Single versus double quotes in json loads in Python

user248237 picture user248237 · Jan 15, 2013 · Viewed 23.1k times · Source

I notice that single quotes cause simplejson's loads function to fail:

>>> import simplejson as json
>>> json.loads("\"foo\"")
'foo'
>>> json.loads("\'foo\'")
Traceback (most recent call last):
...
ValueError: No JSON object could be decoded

I'm parsing things like: foo = ["a", "b", "c"] from a textfile into lists in Python and would like to also accept foo = ['a', 'b', 'c']. simplejson is convenient for making foo automatically into a list.
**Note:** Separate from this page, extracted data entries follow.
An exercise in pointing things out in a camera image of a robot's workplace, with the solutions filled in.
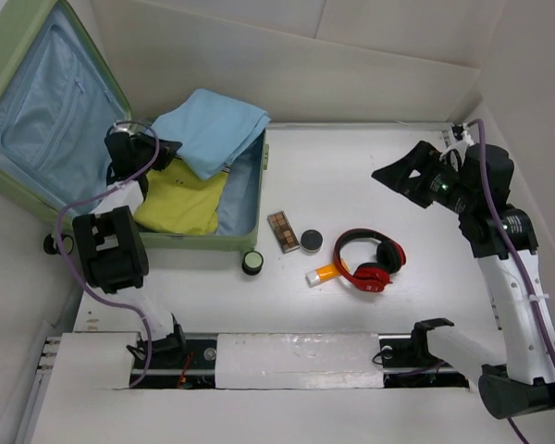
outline green suitcase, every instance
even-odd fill
[[[64,204],[105,189],[105,131],[130,117],[127,99],[66,1],[6,2],[0,13],[0,193],[53,226]],[[251,250],[267,164],[264,136],[237,160],[239,175],[230,173],[215,234],[145,230],[145,246]]]

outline orange tube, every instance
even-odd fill
[[[345,261],[342,260],[341,264],[346,270],[350,271]],[[340,272],[333,264],[329,264],[329,265],[321,266],[315,271],[311,271],[310,273],[307,273],[306,281],[308,282],[308,285],[310,287],[315,287],[319,284],[322,284],[323,282],[327,282],[332,278],[336,278],[337,276],[340,276]]]

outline headphone ear cup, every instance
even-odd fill
[[[380,268],[380,269],[382,269],[382,266],[380,266],[380,264],[378,262],[364,262],[363,264],[359,264],[355,271],[357,272],[358,270],[360,270],[362,268]]]
[[[400,246],[390,240],[384,240],[376,248],[376,259],[381,268],[390,274],[397,273],[404,265],[404,253]]]
[[[359,265],[353,276],[356,279],[377,280],[383,284],[383,287],[390,283],[389,272],[376,262],[366,262]]]

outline yellow shirt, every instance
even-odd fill
[[[228,173],[199,179],[179,159],[163,171],[151,170],[146,200],[133,215],[136,222],[164,233],[201,235],[218,228],[217,207]]]

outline headphones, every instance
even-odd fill
[[[352,275],[341,263],[341,249],[351,241],[359,239],[374,239],[379,242],[376,249],[378,262],[361,264]],[[406,262],[405,251],[397,242],[378,231],[367,228],[351,229],[343,233],[335,242],[333,251],[333,264],[341,275],[357,289],[373,293],[384,290],[385,286],[391,282],[390,275],[397,273]]]

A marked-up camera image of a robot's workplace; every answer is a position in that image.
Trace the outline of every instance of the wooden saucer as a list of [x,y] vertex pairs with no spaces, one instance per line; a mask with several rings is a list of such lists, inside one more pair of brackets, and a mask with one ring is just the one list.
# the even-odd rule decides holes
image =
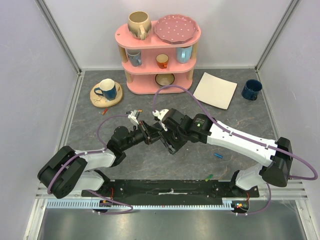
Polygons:
[[98,108],[108,108],[111,107],[113,105],[116,105],[117,103],[119,103],[122,99],[122,97],[124,96],[124,91],[121,87],[121,85],[117,82],[115,82],[115,88],[116,88],[116,97],[114,100],[108,100],[106,99],[104,96],[99,96],[97,94],[95,94],[95,88],[99,87],[99,83],[97,83],[90,91],[90,100],[91,103]]

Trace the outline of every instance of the gray countertop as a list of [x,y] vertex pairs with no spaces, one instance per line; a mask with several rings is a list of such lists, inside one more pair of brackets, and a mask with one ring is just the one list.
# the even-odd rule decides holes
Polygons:
[[[192,93],[204,72],[238,83],[227,110],[203,104],[214,118],[252,135],[266,139],[275,138],[262,94],[256,101],[249,101],[241,96],[245,82],[249,79],[256,79],[253,69],[196,69],[190,88]],[[90,91],[95,84],[106,78],[120,83],[124,96],[120,103],[110,107],[107,113],[102,115],[104,108],[97,108],[91,104]],[[100,149],[102,145],[96,137],[98,125],[109,116],[123,115],[124,112],[134,109],[143,109],[139,119],[153,124],[155,122],[151,113],[153,97],[154,95],[136,95],[130,92],[123,70],[86,71],[67,144],[77,150]],[[160,94],[156,108],[158,110],[175,108],[191,118],[197,113],[202,113],[195,101],[186,93]],[[102,139],[108,142],[114,129],[118,126],[132,129],[132,124],[128,119],[113,118],[101,128]],[[188,142],[175,155],[169,154],[160,141],[150,146],[140,143],[125,152],[127,157],[120,165],[101,169],[109,178],[205,179],[208,175],[213,174],[214,179],[229,180],[236,170],[247,169],[256,164],[252,159],[237,152],[202,143]],[[222,155],[223,158],[214,156],[214,153]]]

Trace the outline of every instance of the dark blue mug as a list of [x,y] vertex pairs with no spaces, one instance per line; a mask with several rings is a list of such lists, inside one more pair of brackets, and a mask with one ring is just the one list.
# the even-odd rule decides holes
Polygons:
[[250,79],[250,80],[246,81],[241,95],[245,99],[254,101],[258,98],[258,94],[261,91],[261,89],[262,89],[261,82],[255,80],[255,79]]
[[105,97],[108,100],[114,100],[117,96],[116,83],[110,78],[104,79],[100,82],[99,87],[94,89],[94,93]]

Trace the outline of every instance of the pink shelf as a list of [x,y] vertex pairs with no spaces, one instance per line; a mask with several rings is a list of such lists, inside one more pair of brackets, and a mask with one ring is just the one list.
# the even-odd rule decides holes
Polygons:
[[[156,57],[159,54],[167,54],[169,63],[167,68],[161,69],[157,65]],[[185,73],[190,71],[196,64],[196,59],[190,59],[187,63],[179,63],[176,59],[175,48],[155,48],[141,50],[141,66],[132,66],[130,61],[122,63],[123,68],[134,75]]]
[[[129,90],[134,94],[155,94],[160,86],[156,83],[155,80],[156,75],[133,75],[133,82],[126,83]],[[176,73],[174,74],[175,80],[174,85],[179,85],[184,87],[185,89],[189,89],[192,84],[192,80],[187,79],[187,73]],[[182,93],[183,90],[176,87],[168,87],[163,89],[161,94],[177,94]]]
[[128,30],[128,25],[124,24],[118,28],[115,32],[115,40],[117,41],[118,45],[125,49],[160,49],[160,48],[177,48],[177,47],[187,47],[190,45],[195,44],[201,35],[201,29],[198,26],[198,31],[196,35],[189,41],[183,44],[169,44],[163,42],[158,38],[154,31],[154,25],[157,21],[152,21],[152,29],[149,35],[146,37],[145,40],[140,40],[134,38]]

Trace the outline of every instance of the green marker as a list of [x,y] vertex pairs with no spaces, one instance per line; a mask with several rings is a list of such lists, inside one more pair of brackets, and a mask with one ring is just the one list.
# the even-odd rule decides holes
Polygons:
[[205,181],[208,182],[209,179],[212,179],[213,176],[214,176],[213,174],[210,174],[210,175],[205,179]]

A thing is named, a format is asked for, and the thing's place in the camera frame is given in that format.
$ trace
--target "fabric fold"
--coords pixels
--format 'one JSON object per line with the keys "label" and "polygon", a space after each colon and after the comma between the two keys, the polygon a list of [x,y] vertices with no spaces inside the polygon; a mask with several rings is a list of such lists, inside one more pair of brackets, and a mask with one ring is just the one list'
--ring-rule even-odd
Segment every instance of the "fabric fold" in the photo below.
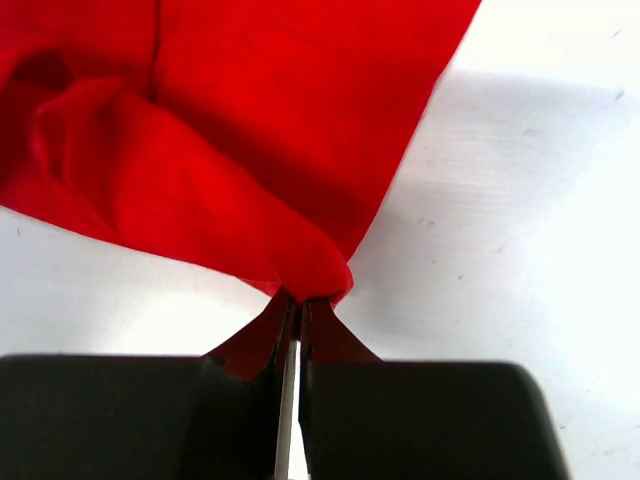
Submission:
{"label": "fabric fold", "polygon": [[0,205],[338,301],[478,3],[5,0]]}

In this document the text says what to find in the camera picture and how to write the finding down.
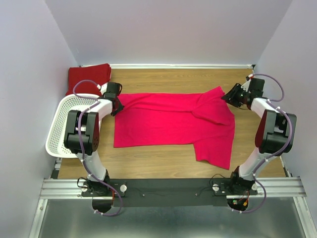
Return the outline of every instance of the white wall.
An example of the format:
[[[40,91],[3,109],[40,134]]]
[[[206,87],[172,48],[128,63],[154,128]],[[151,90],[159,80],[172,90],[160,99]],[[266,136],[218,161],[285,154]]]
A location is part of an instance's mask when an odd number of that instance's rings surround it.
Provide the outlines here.
[[[317,224],[317,1],[294,0],[263,52],[256,72],[275,76],[285,89],[282,108],[297,115],[294,145],[284,154],[293,176],[303,180],[310,211]],[[279,97],[267,81],[267,96]]]
[[[291,0],[46,0],[79,64],[256,63]]]
[[[0,237],[28,237],[54,159],[45,139],[77,63],[42,0],[1,1]]]

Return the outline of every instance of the wood grain surface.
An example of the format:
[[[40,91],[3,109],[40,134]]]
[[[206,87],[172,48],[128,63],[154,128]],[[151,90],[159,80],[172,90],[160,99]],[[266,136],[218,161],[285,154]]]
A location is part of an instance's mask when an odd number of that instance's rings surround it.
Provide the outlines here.
[[[250,69],[113,69],[112,82],[123,85],[122,93],[204,93],[217,86],[228,92],[235,83],[244,83]],[[260,118],[249,110],[229,106],[236,128],[230,170],[195,160],[193,145],[159,145],[114,148],[114,118],[103,119],[98,153],[113,179],[210,178],[230,176],[254,149]],[[86,176],[78,159],[63,159],[59,179]],[[284,177],[281,161],[271,162],[261,177]]]

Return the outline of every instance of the red cloth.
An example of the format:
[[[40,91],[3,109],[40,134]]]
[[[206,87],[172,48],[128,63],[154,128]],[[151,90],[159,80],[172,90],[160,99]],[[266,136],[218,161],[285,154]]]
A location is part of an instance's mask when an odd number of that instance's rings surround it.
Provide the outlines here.
[[[121,94],[114,147],[194,144],[196,160],[230,167],[234,115],[220,87],[206,93]]]
[[[100,64],[90,67],[74,67],[68,70],[68,91],[66,96],[73,93],[75,85],[84,79],[90,79],[99,85],[110,81],[110,65]],[[92,83],[82,83],[76,88],[76,93],[91,93],[101,96],[98,88]]]

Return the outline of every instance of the dark red cloth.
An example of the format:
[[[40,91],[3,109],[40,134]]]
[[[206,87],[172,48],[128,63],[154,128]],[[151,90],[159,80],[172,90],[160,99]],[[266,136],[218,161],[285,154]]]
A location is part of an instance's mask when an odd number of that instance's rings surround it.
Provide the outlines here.
[[[230,167],[234,115],[220,87],[206,93],[121,94],[114,147],[194,144],[196,160]]]
[[[66,96],[73,93],[75,85],[84,79],[90,79],[99,85],[110,81],[111,68],[107,63],[90,66],[74,67],[68,70],[68,91]],[[101,96],[98,88],[92,83],[82,83],[76,88],[76,93],[91,93]]]

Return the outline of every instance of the floor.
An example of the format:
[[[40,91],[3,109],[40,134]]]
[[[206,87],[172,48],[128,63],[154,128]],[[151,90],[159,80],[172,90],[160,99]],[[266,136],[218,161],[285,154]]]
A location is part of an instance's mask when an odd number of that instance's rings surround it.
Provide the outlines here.
[[[235,83],[244,83],[250,69],[113,69],[111,80],[123,85],[122,93],[165,92],[203,93],[216,86],[228,92]],[[236,128],[230,170],[195,160],[193,145],[160,145],[114,148],[114,118],[105,117],[100,131],[98,153],[113,179],[210,178],[230,176],[254,149],[260,118],[249,110],[229,105]],[[85,177],[78,159],[63,159],[59,179]],[[279,159],[272,161],[260,177],[284,177]]]

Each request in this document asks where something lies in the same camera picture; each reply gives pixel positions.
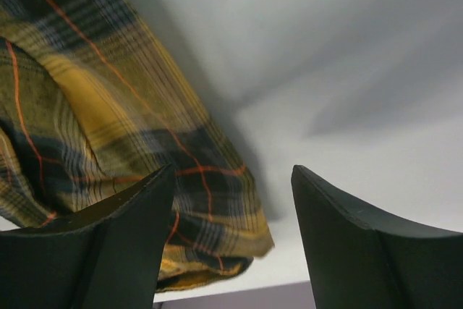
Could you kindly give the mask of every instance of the plaid fabric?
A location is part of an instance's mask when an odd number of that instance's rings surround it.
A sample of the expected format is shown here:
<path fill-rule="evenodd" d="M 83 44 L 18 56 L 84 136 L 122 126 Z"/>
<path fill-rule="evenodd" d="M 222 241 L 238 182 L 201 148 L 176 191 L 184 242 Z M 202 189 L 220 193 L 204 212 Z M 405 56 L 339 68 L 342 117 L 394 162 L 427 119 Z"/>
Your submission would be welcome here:
<path fill-rule="evenodd" d="M 0 212 L 40 226 L 173 164 L 158 290 L 273 246 L 251 173 L 125 0 L 1 0 Z"/>

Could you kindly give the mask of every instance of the black plastic part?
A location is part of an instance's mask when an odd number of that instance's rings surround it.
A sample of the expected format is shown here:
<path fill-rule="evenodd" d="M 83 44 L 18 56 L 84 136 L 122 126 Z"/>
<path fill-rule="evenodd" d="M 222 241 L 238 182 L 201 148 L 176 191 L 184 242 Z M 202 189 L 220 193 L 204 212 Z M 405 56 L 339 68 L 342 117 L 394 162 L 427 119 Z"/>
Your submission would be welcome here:
<path fill-rule="evenodd" d="M 317 309 L 463 308 L 463 234 L 383 211 L 303 166 L 292 189 Z"/>
<path fill-rule="evenodd" d="M 40 229 L 0 232 L 0 308 L 152 308 L 174 172 Z"/>

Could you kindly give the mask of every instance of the yellow plaid shirt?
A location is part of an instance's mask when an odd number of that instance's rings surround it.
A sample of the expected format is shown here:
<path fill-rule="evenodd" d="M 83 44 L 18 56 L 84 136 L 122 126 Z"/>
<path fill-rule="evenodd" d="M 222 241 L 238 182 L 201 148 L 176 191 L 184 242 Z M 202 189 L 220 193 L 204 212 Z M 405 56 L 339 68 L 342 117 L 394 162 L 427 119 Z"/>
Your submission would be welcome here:
<path fill-rule="evenodd" d="M 1 0 L 0 21 L 2 216 L 39 227 L 173 164 L 159 291 L 271 249 L 251 173 L 125 0 Z"/>

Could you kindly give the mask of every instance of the black pointed edge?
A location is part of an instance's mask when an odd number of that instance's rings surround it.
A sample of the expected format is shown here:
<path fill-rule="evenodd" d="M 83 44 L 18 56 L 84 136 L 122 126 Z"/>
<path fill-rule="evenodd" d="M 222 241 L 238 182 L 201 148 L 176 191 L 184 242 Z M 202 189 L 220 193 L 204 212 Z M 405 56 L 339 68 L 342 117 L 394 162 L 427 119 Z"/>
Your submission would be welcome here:
<path fill-rule="evenodd" d="M 370 228 L 387 234 L 401 235 L 403 237 L 439 238 L 458 237 L 462 233 L 431 227 L 425 224 L 404 219 L 375 207 L 343 190 L 333 186 L 305 166 L 293 167 L 292 184 L 304 180 L 327 200 L 340 214 L 356 223 L 360 227 L 367 224 Z"/>
<path fill-rule="evenodd" d="M 143 196 L 150 192 L 150 190 L 144 190 L 143 188 L 153 185 L 157 179 L 169 174 L 172 170 L 171 166 L 164 166 L 125 190 L 88 206 L 81 211 L 56 219 L 45 227 L 13 229 L 11 231 L 0 232 L 0 236 L 45 237 L 50 234 L 83 232 L 86 229 L 93 229 L 97 224 L 101 224 L 107 219 L 112 219 L 124 213 L 135 200 L 143 199 Z"/>

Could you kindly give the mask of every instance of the fabric fold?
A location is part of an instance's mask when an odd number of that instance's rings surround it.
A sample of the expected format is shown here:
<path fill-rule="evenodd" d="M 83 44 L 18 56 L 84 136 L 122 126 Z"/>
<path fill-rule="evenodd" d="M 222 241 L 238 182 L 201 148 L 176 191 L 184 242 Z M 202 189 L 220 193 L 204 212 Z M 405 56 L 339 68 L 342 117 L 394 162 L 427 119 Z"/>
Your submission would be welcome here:
<path fill-rule="evenodd" d="M 165 164 L 158 290 L 234 276 L 273 246 L 254 179 L 125 0 L 1 0 L 0 213 L 40 226 Z"/>
How can I get loads to accept single quotes, or automatically substitute double for single quotes without wrecking the input? thanks.

Answer

Martijn Pieters picture Martijn Pieters · Jan 15, 2013

Use the proper tool for the job, you are not parsing JSON but Python, so use ast.literal_eval() instead:

>>> import ast
>>> ast.literal_eval('["a", "b", "c"]')
['a', 'b', 'c']
>>> ast.literal_eval("['a', 'b', 'c']")
['a', 'b', 'c']
>>> ast.literal_eval('["mixed", \'quoting\', """styles"""]')
['mixed', 'quoting', 'styles']
  • JSON documents always use double quotes for strings, use UTF-16 for \uhhhh hex escape syntax, have {...} objects for key-value pairs with keys always strings and sequences are always [...] lists, and use null, true and false values; note the lowercase booleans. Numbers come in integer and floating point forms.

  • In Python, string representations can use single and double quotes, Unicode escapes use \uhhhh and \Uhhhhhhhh forms (no UTF-16 surrogate pairs), dictionaries with {...} display syntax can have keys in many different types rather than just strings, sequences can be lists ([...]) but can also use tuples ((...)), or you could have other container types still. Python has None, True and False (Titlecase!) and numbers come in integers, floats, and complex forms.

Confusing one with the other can either lead to parse errors or subtle problems when decoding happened to succeed but the data has been wrongly interpreted, such as with escaped non-BMP codepoints such Emoji. Make sure to use the right method to decode them! And in most cases when you do have Python syntax data someone actually used the wrong method of encoding and only accidentally produced Python representations. See if the source needs fixing in that case; usually the output was produced by using str(object) where json.dumps(obj) should have been used instead.